Power BI / Looker / Sigma
When the standard reports aren't enough, you want your accounting data flowing into your BI stack — Power BI, Looker, Sigma, Tableau, Metabase, or whatever your team uses. The pattern is straightforward: a daily ETL job pulls from Solid's REST API and pushes to your BI tool's data source.
This recipe walks through the canonical version: a daily Python job that pulls account balances and journal entries, lands them in a warehouse (Postgres, BigQuery, Snowflake, etc.), and your BI tool reads from there.
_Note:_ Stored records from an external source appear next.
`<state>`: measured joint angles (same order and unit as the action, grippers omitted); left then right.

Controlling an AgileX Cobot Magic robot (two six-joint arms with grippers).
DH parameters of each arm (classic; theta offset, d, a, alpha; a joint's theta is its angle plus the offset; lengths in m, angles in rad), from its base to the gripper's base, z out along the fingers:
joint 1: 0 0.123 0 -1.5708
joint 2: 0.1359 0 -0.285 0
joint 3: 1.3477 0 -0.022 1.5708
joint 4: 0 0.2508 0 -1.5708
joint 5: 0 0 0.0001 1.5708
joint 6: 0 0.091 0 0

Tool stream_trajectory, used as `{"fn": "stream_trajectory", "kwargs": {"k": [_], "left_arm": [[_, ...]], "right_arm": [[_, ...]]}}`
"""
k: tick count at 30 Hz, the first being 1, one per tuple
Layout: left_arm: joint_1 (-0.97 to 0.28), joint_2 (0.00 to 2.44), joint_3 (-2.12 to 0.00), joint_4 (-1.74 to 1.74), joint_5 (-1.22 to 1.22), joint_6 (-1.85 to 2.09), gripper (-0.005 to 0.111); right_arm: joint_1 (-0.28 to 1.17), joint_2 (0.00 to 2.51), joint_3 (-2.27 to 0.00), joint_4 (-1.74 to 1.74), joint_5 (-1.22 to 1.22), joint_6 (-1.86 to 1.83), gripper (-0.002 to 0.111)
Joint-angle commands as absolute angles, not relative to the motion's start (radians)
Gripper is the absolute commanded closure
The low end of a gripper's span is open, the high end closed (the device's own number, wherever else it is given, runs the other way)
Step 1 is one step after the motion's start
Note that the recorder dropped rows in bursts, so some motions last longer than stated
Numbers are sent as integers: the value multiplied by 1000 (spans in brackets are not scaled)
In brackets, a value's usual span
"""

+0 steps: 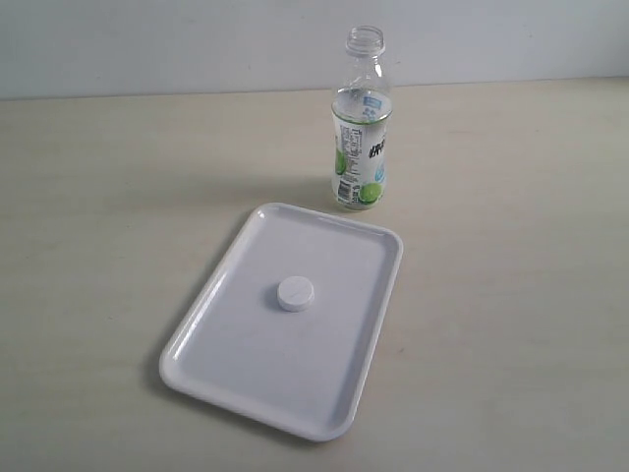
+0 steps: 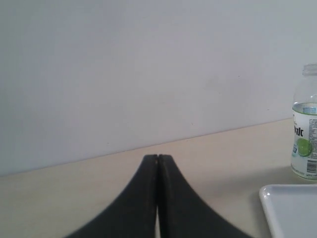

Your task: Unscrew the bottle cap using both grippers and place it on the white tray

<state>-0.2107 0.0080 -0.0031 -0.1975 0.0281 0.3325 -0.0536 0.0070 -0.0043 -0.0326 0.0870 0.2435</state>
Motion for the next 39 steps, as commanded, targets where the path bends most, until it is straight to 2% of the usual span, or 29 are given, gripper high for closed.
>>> {"fn": "stream_trajectory", "kwargs": {"k": [1, 6, 11, 35, 39], "left_arm": [[-209, 10, 0, -198, 29, 330, 107], [-209, 10, 0, -168, 29, 275, 107], [-209, 4, 0, 95, 29, 20, 107], [-209, 0, 0, 98, 29, 23, 107], [-103, 0, 0, 98, 29, 23, 107]], "right_arm": [[-60, 0, 0, -32, 82, 239, 108], [-60, 0, 0, -32, 82, 239, 108], [-60, 0, 0, -32, 82, 239, 108], [-60, 0, 0, -32, 82, 239, 108], [-60, 0, 0, -32, 82, 239, 108]]}}
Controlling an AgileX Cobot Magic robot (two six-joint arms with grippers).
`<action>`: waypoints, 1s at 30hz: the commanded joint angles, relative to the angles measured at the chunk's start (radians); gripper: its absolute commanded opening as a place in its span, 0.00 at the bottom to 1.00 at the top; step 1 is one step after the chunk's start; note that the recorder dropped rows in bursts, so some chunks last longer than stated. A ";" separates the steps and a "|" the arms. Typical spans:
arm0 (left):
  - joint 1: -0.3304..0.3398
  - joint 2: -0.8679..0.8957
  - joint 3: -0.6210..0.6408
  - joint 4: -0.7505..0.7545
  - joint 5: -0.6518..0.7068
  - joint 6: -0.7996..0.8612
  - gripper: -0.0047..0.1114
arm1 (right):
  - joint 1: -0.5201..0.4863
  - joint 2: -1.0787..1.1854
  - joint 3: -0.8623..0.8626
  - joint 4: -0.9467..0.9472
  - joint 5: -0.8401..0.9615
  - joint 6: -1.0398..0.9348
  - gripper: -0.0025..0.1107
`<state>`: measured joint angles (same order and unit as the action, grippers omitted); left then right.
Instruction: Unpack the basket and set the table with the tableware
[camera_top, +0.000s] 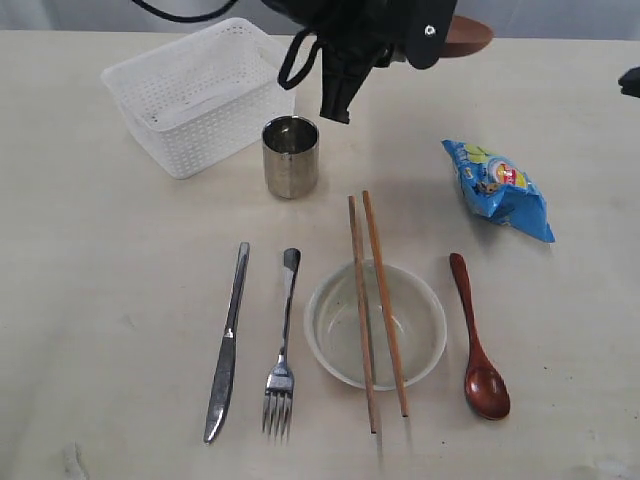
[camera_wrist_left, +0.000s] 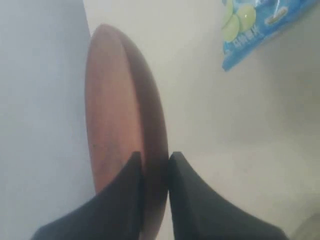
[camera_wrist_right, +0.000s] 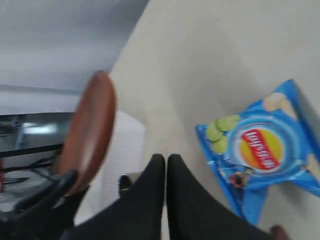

Why not BI-tool-direct-to-Solid?
Most BI tools support REST API connectors, but going direct has real downsides:
- Every dashboard refresh hits Solid's API (fast for small files, slow for large ones)
- No historical snapshot — yesterday's "AR aging" can't be reproduced
- BI auth lives in the BI tool's connector configuration, often less secure than a service account
- Schema drift between Solid versions can break dashboards mid-refresh
A daily ETL into a warehouse solves all four. The marginal cost is ~50 lines of Python and a cron schedule.
The data model
What flows from Solid into the warehouse, daily:
| Table | Source endpoint | Refresh strategy |
|---|---|---|
accounts | GET /accounts | Full overwrite — small list (under 100 typically) |
contacts | GET /contacts | Full overwrite — also small |
items | GET /items | Full overwrite |
journal_entries | GET /entries?from=YYYY-MM-DD | Incremental since last run |
account_balances_daily | GET /balances?as_of=YYYY-MM-DD | Snapshot per day; never overwritten |
aging_ar_daily | GET /reports/ar-aging?as_of=YYYY-MM-DD | Snapshot per day |
aging_ap_daily | GET /reports/ap-aging?as_of=YYYY-MM-DD | Snapshot per day |
The daily-snapshot tables are what enables "show me how AR aged over the last 6 months" — every day you store a row, your BI tool charts the trend.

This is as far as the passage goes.